Modern-day decision-making is made with data and insights displayed in smart, contextualized visuals using AI/ML. This requires complex and scaled, analytic computations to be embedded inside the data transformation and visualization operations, which requires a high-compute environment. This environment requires complex, API-based integration between BI tech and cloud-based compute tech.
Three Common Architectures to Extend BI Tools with Cloud Compute
The most popular method of extension involves real-time integration between BI tool and the cloud-based compute engine. For example, a real-time integration between Datorama and Amazon Web Service (AWS) through an API Gateway.
Here, Datorama acts as the master, sending the compute request and relevant data to AWS. As the slave, AWS processes the request and sends the output back to original location. The master-slave exchange is conducted in real-time, or near real-time. This architecture is the most common because it allows for easy extension from existing the BI platform to augment intelligence with ML-based insights.
Another frequently used architecture is where the BI tool shares some of the data warehousing and ETL with the cloud compute engine. Here, raw data lands on compute environment and is analyzed. But only insights and the aggregated analytical data set is sent over to BI layer where it is merged with the overall data-warehouse.
This architecture is typically deployed when the BI-layer needs to handle a lot of data. For example, web logs, or social media conversations, are assessed and calculations are run. Only after these calculations are complete, the insights and the aggregates are brought into the BI-layer for visualization.
A third architecture has the BI tool transform into a kind of visualization layer. In this instance, the entire data warehousing, ETL, and analytical workloads are within the cloud compute. This is useful when the BI tool doesn’t have to be very interactive and the data/analytical workloads are consistently refreshed.

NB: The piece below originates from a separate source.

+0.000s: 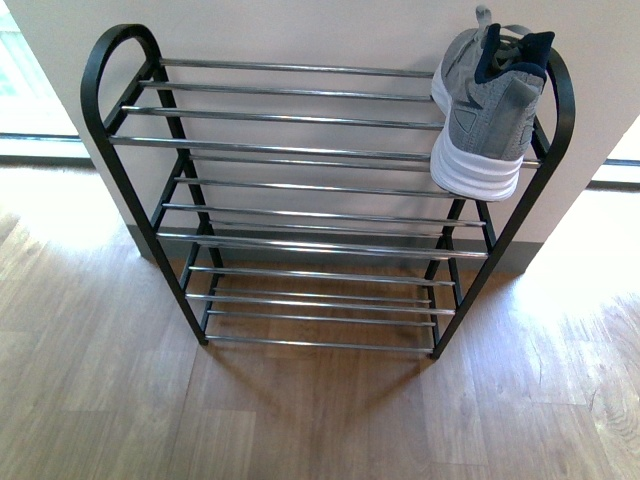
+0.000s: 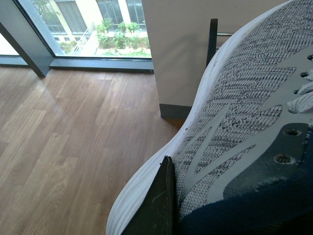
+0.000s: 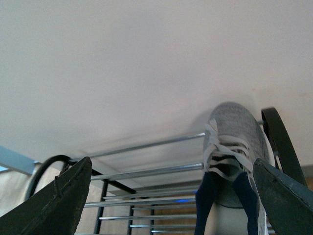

Such an architecture removes constraints on a solution’s scalability in terms of storage and compute. However, this can compromise BI’s adaptiveness to end-user requests, because the layer only has a pre-calculated analytical data set.
How Does Nabler Help?
Nabler has built two, primary use cases for its clients by extending cloud compute to BI platforms like Datorama:
Scalable benchmarking using forecasting techniques:
Instead of using static, or historic moving average benchmarks at quarterly or annual levels, Nabler clients can get forecasted, expected performance for each KPI across the campaign data hierarchy. This is re-enforced at minimum 24- to 48-hour refresh window. Marketing managers can easily plan their next day, week, month, quarter, and/or year. This simplified view on critical thresholds, and expected breaches, allows actionable intelligence for pro-active intervention, even during mid-flight.
Automatically augment performance insights:
Nabler embeds extensive machine learning capability, which automatically analyzes each of the following aspects, and bubbles up the key ones that business needs to focus:
- Analyze shift in pattern of a KPI
- Compare with other KPIs
- Perform root cause analysis on critical observations
- Highlight potential outliers
- Understand performance variation across time periods
This AI/ML driven automation of insights generation helps the clients save almost 70% of time and spend on the manual effort to generate similar level of output.